Two lines below mark the span: the one containing "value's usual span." and the one containing "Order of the". Set down both, plus every line between, exactly as they stand, and nothing else.

* * * *

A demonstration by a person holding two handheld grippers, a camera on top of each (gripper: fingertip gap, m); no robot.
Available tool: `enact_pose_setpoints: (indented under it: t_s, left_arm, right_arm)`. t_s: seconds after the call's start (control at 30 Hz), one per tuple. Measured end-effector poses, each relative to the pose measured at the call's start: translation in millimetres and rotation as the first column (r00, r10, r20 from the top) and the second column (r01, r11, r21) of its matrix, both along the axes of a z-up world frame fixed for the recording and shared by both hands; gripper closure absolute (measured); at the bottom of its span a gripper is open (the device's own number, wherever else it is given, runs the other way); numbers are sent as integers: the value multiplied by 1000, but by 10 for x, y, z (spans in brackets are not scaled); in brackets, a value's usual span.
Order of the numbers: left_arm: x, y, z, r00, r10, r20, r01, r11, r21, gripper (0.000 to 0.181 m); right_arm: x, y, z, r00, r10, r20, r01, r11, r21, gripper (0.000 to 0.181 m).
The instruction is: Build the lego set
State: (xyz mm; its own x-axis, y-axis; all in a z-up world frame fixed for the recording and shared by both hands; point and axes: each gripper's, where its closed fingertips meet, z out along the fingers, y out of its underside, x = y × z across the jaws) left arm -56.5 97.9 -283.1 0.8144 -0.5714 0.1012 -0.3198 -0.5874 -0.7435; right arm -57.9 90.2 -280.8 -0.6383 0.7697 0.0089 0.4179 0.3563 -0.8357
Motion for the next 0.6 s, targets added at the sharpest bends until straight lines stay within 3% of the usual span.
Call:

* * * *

[RESULT FOR THIS TASK]
Available tool: `enact_pose_setpoints: (indented under it: t_s, left_arm, right_arm)`. t_s: seconds after the call's start (control at 30 Hz), one per tuple. Measured end-effector poses, each relative to the pose measured at the call's start: translation in millimetres and rotation as the first column (r00, r10, r20 from the top) and the second column (r01, r11, r21) of its matrix, both along the axes of a z-up world frame fixed for the recording and shared by both hands; gripper closure absolute (measured); at the bottom of its span a gripper is open (the device's own number, wherever else it is given, runs the other way); numbers are sent as integers: the value multiplied by 1000, but by 10 for x, y, z (spans in brackets are not scaled); in brackets, a value's usual span.
Order of the numbers: left_arm: x, y, z, r00, r10, r20, r01, r11, r21, gripper (0.000 to 0.181 m); right_arm: x, y, z, r00, r10, r20, r01, r11, r21, gripper (0.000 to 0.181 m).

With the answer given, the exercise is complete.